Berangkat dari realiata tersebut rasanya diperlukan pelaksanaan sebuah program peningkatan kapasitas kepemimpinan bagi Pimpinan Muhammadiyah, yang dilaksanakan secara khusus, disamping melalui materi pengajian pimpinan tentunya. Mengapa hal itu menjadi urgen ? Ada beberapa kondisi dilapangan yang sering ditemukan :
1. Adanya sikap dan kebijakan yang diambil oleh Pimpinan Muhammadiyah tidak sejalan dengan berbagai keputusan, qaidah dan aturan yang telah ada di Muhammadiyah. Misalnya, persoalan pelaksanaan HPT disebuah Ranting. Program pengajian anggota selalu diadakan rutin, namun nara sumber dan materi pengajiannya adalah materi pengajian jama’ah yang mengaku salafi, sehingga banyak yg tidak sesuai dengan Himpunan Putusan Tarjih. Manhaj beragamanya mengikuti manhaj kelompok salafi, tidak lagi manhaj tarjih muhammadiyah. Aspek organisasi bagi mereka tidak penting, tetapi yang menjadi tujuan bagi mereka bagaimana agar seluruh ritual ibadah yang mereka lakukan berdasarkan pendapat ulama-ulama yang mereka sebut sebagai salafus shalih, dan yang tidak sehaluan dengan itu dianggap salah, bid’ah, sesat dan sebagainya, termasuk produk Putusan Tarjih.

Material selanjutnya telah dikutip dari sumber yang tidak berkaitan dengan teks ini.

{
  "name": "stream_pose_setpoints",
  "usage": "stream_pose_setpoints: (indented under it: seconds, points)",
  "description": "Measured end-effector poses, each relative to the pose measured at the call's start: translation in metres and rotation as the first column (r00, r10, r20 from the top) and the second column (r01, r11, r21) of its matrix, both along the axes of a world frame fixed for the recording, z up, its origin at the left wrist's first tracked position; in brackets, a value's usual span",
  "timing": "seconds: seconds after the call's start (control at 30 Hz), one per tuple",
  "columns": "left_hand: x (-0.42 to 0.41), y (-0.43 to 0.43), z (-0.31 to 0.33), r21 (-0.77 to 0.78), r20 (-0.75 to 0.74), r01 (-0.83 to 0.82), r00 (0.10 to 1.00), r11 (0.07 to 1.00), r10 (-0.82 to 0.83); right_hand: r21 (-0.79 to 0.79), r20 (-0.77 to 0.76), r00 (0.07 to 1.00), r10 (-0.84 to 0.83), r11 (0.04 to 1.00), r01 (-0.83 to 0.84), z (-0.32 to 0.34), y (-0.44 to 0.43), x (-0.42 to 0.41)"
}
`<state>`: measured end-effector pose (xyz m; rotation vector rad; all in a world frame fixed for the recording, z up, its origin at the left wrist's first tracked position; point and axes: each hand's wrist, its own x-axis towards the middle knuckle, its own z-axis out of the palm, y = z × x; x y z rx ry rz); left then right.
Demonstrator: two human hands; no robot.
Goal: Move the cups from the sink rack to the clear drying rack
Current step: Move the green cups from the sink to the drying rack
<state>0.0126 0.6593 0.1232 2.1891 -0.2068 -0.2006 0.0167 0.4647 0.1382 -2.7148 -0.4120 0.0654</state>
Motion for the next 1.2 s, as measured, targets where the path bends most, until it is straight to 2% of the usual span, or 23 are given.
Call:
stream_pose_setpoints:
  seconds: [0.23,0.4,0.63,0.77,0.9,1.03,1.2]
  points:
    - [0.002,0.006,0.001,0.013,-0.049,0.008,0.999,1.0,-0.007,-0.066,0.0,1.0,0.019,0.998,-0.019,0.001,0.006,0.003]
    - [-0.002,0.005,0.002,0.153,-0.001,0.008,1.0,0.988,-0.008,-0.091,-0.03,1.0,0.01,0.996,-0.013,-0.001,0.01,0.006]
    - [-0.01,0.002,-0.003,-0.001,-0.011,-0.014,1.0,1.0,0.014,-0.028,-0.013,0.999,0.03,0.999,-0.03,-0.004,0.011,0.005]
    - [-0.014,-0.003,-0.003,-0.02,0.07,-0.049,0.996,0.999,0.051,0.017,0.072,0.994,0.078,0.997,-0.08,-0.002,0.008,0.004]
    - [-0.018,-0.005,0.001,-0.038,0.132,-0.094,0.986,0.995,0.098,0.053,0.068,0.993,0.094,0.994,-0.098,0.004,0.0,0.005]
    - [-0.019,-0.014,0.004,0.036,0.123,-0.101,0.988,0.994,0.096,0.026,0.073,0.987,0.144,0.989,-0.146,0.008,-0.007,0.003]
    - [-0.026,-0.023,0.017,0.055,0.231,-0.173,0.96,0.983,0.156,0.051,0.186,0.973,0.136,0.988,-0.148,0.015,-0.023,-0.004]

2. Adanya sikap Pimpinan Muhammadiyah yang merasa lebih superior, baik pengetahuannya, pengamalan Agamanya, pemahamannya tentang organisasi dibandingkan dengan unsur Pimpinan yang lain, sehingga membuat Persyarikatan yang dipimpinnya ibarat katak dibawah tempurung. Akibat yang fatal dari fenomena ini adalah lahirnya kepemimpinan yang arogan, mau menang sendiri, dan merasa lebih berjasa dalam pengembangan Muhammadiyah bila dibandingkan dengan yang lain. Pola kepemimpinannya lebih dominan pola kepemimpinan birokratis ketimbang musyawarah mufakat dan mencapai kemaslahatan bersama, atau yang sering di Persyarikatan disebut dengan istilah kolektif kolegial. Dan bahaya laten yang ditimbulkan kepemimpinan seperti ini adalah tergerusnya rasa keikhlasan didalam berbuat dan beramal didalam Muhammadiyah. Baik bagi yang bersangkutan, maupun bagi personalia Pimpinan yang lain karena tidak nyaman mengabdi dan menjalankan program persyarikatan atas dasar perintah-perintah dari Pimpinan yang mengaku superior, sementsra yang lsin pasti dianggap inferior. Perintah dari seorang atasan kepada yang dianggap bawahan, dan seterusnya.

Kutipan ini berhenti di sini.